= Sawmill Cottage =

Sawmill Cottage, also known as Pavitt Cottage, is a historic timber cottage in Robinsons Bay, Banks Peninsula, New Zealand. Robinsons Bay was settled in 1850 and was extensively milled. Sawmill Cottage was constructed by either John Pavitt or Thomas Jackson Hughes, but the exact date of construction and who originally owned the cottage is an uncertainty. In 1865 both Pavitt and Hughes had died and their mills were purchased by George Saxton and Frederick Williams, who expanded the milling operation at Robinsons Bay. After the timber had been exhausted the land was used for agriculture, with the cottage being residence for farmhands. The building passed hands several times between descendants of the early settler families before eventually being subdivided from the farm and restored as a historic building. In 2023 it was registered as a category 2 building with Heritage New Zealand and the following year the Robinsons Bay Community Heritage Trust was formed to manage the property.

==Description==

Topographic map of Robinsons Bay. Sawmill Cottage is identified by the orange star on Sawmill Road

Sawmill Cottage is located on Sawmill Road in Robinsons Bay, near Duvauchelle in the Akaroa Harbour. The cottage is constructed from both pit-sawn and machine-sawn weatherboards and has a cedar shingle roof and varying window designs. The front has a verandah. A building that served as a shop and butchers was added onto the rear of the building after c.1906.
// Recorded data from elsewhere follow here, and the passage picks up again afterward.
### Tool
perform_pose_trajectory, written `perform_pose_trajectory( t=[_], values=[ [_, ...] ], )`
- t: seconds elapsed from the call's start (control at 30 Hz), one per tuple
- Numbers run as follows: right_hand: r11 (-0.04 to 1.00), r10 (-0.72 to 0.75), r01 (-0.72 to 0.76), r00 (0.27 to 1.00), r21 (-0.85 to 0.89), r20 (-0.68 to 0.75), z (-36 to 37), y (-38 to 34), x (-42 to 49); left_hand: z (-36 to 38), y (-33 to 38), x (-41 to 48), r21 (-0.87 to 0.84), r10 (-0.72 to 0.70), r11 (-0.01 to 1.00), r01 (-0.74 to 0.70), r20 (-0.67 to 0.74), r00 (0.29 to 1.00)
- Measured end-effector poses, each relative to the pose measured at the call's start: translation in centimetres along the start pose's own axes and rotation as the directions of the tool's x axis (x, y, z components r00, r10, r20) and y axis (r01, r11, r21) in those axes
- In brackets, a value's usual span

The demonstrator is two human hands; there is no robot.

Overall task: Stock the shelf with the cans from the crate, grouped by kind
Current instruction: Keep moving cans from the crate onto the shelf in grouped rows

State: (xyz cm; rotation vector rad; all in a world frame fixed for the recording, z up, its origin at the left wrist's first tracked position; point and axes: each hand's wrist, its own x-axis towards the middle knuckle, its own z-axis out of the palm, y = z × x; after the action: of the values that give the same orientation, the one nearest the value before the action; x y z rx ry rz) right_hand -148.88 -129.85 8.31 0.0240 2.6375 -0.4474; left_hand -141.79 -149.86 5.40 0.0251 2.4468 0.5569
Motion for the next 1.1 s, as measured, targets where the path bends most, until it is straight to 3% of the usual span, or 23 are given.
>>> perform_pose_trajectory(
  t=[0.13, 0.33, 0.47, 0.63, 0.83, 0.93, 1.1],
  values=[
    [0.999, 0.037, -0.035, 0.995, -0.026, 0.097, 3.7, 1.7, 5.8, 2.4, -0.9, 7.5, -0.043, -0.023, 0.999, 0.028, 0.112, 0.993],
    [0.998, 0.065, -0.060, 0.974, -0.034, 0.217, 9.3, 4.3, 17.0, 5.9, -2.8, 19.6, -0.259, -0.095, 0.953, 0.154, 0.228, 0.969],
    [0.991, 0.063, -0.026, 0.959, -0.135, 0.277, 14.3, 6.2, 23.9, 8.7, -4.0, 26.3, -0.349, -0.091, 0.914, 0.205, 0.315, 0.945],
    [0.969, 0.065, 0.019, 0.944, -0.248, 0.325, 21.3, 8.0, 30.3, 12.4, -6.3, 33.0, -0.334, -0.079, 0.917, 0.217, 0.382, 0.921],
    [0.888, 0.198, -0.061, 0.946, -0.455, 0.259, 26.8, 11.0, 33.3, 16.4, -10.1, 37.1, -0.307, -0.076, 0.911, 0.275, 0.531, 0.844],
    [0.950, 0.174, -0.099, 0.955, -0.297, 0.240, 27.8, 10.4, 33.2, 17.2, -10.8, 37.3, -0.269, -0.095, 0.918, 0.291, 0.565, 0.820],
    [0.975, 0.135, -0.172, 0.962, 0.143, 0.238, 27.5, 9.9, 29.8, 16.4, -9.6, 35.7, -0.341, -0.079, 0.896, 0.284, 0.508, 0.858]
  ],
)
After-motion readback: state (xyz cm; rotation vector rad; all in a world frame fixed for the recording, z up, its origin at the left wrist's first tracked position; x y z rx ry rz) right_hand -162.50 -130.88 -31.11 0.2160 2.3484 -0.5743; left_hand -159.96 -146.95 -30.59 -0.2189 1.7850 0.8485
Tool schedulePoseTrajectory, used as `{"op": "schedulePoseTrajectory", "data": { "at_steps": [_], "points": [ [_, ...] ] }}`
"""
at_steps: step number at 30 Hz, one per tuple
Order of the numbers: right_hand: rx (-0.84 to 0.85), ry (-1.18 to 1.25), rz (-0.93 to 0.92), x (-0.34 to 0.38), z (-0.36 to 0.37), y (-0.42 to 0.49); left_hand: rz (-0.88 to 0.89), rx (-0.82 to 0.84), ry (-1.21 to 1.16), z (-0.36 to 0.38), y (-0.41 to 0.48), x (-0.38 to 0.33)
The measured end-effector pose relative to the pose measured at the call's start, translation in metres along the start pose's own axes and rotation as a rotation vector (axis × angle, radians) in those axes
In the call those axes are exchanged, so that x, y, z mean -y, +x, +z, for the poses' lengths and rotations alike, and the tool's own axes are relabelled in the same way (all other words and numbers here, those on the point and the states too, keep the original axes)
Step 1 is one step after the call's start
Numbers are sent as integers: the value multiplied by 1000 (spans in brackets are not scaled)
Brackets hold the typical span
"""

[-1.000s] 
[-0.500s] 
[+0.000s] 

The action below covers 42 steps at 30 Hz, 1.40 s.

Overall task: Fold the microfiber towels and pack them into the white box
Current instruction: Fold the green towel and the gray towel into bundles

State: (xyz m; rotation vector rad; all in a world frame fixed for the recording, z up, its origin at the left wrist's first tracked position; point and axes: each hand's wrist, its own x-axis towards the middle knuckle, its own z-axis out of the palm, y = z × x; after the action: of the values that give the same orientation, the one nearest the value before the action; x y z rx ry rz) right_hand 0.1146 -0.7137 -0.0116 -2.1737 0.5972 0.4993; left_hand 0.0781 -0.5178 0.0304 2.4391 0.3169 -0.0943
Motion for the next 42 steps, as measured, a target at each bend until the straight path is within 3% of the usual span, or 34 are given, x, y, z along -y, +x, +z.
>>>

The lean-to contains a kitchen and bathroom. The rest of the building contains a parlour, two front rooms, dining room and lounge, an attic, and four bedrooms. Originally the building contained more bedrooms.
==History==

Robinsons Bay, 1909. The Sawmill Cottage can be seen in the left

Charles Barrington Robinson was a police magistrate and purchased land at the head of Akaroa Harbour from the French Nanto Bordelaise Company in June 1842, he left Akaroa but returned to his land in April 1850 with a group of British settlers. The settlers began work on clearing the forest to provide timber for Christchurch. Timber was originally pit sawn but in 1854 the Pavitt family with assistance from Samuel Farr constructed an 18 ft waterwheel to power a mechanical saw mill. Another settler, Thomas Jackson Hughes, moved into the area that same decade and began milling, either at his own mill or at the same mill as the Pavitt family. Tensions between the two grew as Hughes obtained pasture rights for land behind the Pavitt mill. It is possible that the land Hughes obtained the rights to contained buildings owned by the Pavitt family. The Sawmill Cottage was constructed by either the Pavitt family or Hughes between 1855 and c.1861. The cottage would have been a residence for the landowners rather than the workers, who had more basic dwellings.

In 1862 Hughes complained of being unable to pass his timber to the bay. The Robinsons Bay Valley Road was constructed to address this, but the dispute continued and the provincial council sided with the Pavitt family on land-use and access. John Pavitt and Hughes died in 1865 and their land was acquired by George Saxton and Frederick Williams, who had previously been involved with milling at Le Bons Bay. Saxton and Williams established a joint milling operation with a steam-powered mill that was much larger than previous operations and employed 40 men.

By the late 1870s the land had been cleared and milling operations shut down. Saxton and Williams became shepherds, with Williams retiring in 1881 after Saxton bought him out. Williams lived in the cottage with his family until 1882 after his retirement. Farmhands Henry and Mary Ann Hayward then occupied the cottage. In 1899 the cottage and farm were sold to Christopher Bodkin Thacker and John Archer Thacker. In 1910 the property was sold to Frederick Wynn Williams and Arthur Leslie William, sons of Frederick Williams.

In 1984 Orvine Williams, another descendant of Frederick, attempted to have the building preserved as part of a scenic or historic reserve In 1986 it was sold to the Thacker family again and in 2000 the cottage was subdivided from the farm and sold to Colin Fernyhough, a descendant of John Pavitt, purchased the cottage and began restoration works. In 2003 Fernyhough transferred ownership of the cottage to a trust. Since restoration the cottage is used for community meetings and holiday accommodation. In 2023 it was registered as a category 2 building with Heritage New Zealand due to its 'aesthetic, archaeological, architectural, historical, and social significance'. The property was later transferred from the original trust to the nascent Robinsons Bay Community Heritage Trust. The trust is attempting to convert the adjacent 10 acre of council land into a heritage reserve.

Sawmill Cottage has been depicted in several artworks, including by Pavitt descendant Nancy Tichborne.